Post by Riddick » 08-02-2019 02:00 AM

AT&T—now the parent company of WarnerMedia and its divisions, including DC Comics (previously known as DC Entertainment), HBO, Turner, and Warner Bros.—does not seem terribly interested in being in the comic book publishing business. In a long profile of AT&T CEO John Stankey in Variety, DC was one of the only WarnerMedia brands that was not mentioned.

In recent months, DC dropped the axe on its prestige imprint Vertigo, the creative engine behind hits like Sandman, Preacher, Swamp Thing, Doom Patrol and Fables. On the eve of Comic-Con, the company announced the cancellation of MAD, the venerable humor magazine that changed the face of American satire and has been continuously published since the mid-1950s. Neither was a big moneymaker in terms of month-to-month sales, but both brands occupy some valuable real estate in the psyche of fans. Even if the properties built on that land are in disrepair, it seems shortsighted to vacate the premises entirely.
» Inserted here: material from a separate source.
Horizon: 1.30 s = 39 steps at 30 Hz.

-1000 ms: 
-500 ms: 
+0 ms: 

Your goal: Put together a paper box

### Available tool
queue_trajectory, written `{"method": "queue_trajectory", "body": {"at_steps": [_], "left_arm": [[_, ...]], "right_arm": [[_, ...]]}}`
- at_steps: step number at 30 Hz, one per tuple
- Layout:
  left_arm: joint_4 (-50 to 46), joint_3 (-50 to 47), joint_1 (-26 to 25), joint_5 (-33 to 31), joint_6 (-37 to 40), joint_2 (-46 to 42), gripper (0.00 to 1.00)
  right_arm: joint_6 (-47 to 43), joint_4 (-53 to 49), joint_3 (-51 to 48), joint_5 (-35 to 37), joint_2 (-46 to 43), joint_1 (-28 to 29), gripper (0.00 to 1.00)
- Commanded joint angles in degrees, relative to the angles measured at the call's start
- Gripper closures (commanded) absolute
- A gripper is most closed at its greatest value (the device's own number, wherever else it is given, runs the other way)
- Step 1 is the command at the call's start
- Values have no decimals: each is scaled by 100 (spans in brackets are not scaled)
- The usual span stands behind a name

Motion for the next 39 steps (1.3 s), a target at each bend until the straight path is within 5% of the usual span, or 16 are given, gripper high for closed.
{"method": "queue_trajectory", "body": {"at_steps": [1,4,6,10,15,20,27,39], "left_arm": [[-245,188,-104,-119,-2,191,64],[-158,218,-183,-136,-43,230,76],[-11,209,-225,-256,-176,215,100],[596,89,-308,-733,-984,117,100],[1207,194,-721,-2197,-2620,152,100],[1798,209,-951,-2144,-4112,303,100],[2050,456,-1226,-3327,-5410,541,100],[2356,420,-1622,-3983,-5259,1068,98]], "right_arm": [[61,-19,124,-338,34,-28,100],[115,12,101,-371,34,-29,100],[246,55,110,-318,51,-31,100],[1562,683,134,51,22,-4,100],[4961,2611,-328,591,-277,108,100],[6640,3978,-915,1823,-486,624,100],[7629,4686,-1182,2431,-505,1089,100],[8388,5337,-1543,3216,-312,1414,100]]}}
To the extent that DC matters at all in the company’s future, it’s as a source of owned IP for other media channels. In place of a robust and differentiated publishing enterprise, AT&T appears more interested in boosting DC as a consumer lifestyle brand to serve as an ambassador to geek culture.
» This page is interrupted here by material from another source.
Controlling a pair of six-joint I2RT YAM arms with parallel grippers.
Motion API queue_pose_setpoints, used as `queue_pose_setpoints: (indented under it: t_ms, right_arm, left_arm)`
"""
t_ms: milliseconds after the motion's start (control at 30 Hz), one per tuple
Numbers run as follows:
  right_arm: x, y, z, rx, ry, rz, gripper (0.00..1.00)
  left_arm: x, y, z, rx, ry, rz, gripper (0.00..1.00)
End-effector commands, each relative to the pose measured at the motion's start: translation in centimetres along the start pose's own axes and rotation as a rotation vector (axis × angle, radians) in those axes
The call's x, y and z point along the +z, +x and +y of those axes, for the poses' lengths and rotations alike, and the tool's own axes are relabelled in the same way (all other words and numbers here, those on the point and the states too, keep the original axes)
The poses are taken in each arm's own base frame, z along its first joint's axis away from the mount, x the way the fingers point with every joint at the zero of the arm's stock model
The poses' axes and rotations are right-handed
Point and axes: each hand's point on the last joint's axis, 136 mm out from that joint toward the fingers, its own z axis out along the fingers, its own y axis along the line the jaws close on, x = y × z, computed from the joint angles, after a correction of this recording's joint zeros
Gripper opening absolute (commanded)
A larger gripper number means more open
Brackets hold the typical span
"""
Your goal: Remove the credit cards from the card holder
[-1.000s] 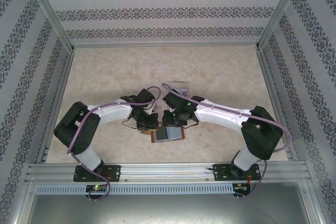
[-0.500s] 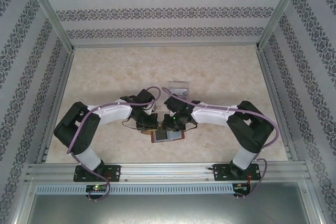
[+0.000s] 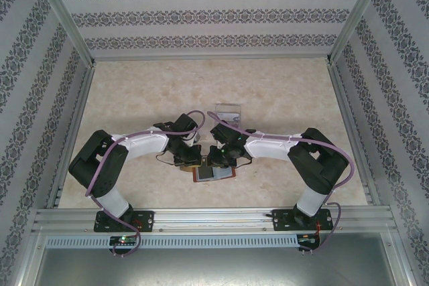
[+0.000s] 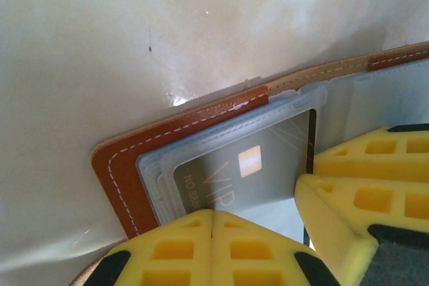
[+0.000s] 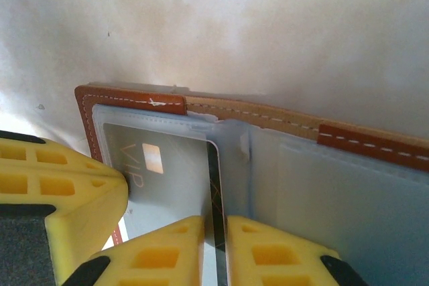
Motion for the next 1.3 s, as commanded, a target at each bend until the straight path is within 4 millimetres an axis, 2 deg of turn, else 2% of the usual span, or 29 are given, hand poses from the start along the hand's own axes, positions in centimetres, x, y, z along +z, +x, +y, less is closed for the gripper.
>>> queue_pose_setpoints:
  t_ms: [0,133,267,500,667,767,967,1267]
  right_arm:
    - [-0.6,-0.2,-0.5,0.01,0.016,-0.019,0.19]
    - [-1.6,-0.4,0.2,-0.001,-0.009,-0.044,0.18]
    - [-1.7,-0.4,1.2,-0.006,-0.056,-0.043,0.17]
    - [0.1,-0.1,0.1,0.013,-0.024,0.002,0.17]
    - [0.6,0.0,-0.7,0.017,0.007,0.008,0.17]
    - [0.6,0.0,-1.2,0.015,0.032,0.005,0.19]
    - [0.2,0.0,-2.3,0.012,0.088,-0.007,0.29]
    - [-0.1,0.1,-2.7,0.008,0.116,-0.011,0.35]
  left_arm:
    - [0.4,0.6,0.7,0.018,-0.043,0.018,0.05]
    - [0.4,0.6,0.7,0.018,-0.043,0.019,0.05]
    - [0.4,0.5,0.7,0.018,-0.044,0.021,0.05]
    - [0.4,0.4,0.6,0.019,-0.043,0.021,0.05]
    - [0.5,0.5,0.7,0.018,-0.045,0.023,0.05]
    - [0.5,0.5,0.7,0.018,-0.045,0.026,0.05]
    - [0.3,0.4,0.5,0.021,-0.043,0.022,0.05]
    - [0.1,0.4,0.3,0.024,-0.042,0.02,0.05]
So where does that branding leave the publishing end of business? A generation ago, faced with a similar situation, DC’s then co-President and Publisher Jenette Kahn appealed to management wanting to dramatically cut back on DC’s current publishing in favor of reprints, saying the company’s new material was the lifeblood of the company, a source of new fans and new IP without which the characters and related merchandise would decline into obscurity.

She won that argument and DC, under her stewardship, ended up minting many of the golden coins in which it still trades, including The Dark Knight, Watchmen and Sandman, despite never being a gigantic engine of revenue within the Time Warner corporate umbrella.

Today, DC Comics is in a similar situation. The company has stumbled through various events and line reboots, milking assets like Frank Miller’s once-fresh take on Batman and post-Alan Moore Watchmen for the last dregs of fan appeal and relevance, and relying on high priced milestone thousandth issues of long-running titles like Action Comics and Detective Comics to make up in dollar share what they are losing in unit share of an increasingly crowded comics market.

There’s also an ocean of red ink in play. AT&T’s debt following the $85.4 billion WarnerMedia acquisition stands at $164 billion. The company obviously believes it can monetize WarnerMedia assets to make that back quickly, but that’s a huge sword hanging over management’s head, and the kind of thing that gets division chiefs thinking about short-term wins rather than long-term strategy.

Faced with a cash-starved corporate master with an unsentimental, “what have you done for me lately” approach to legacy sub-brands and an urgent need to monetize its new media empire through streaming and licensing, it’s not unreasonable to wonder if even Superman himself is capable of rescuing DC Comics as we’ve known it for the past 80 years.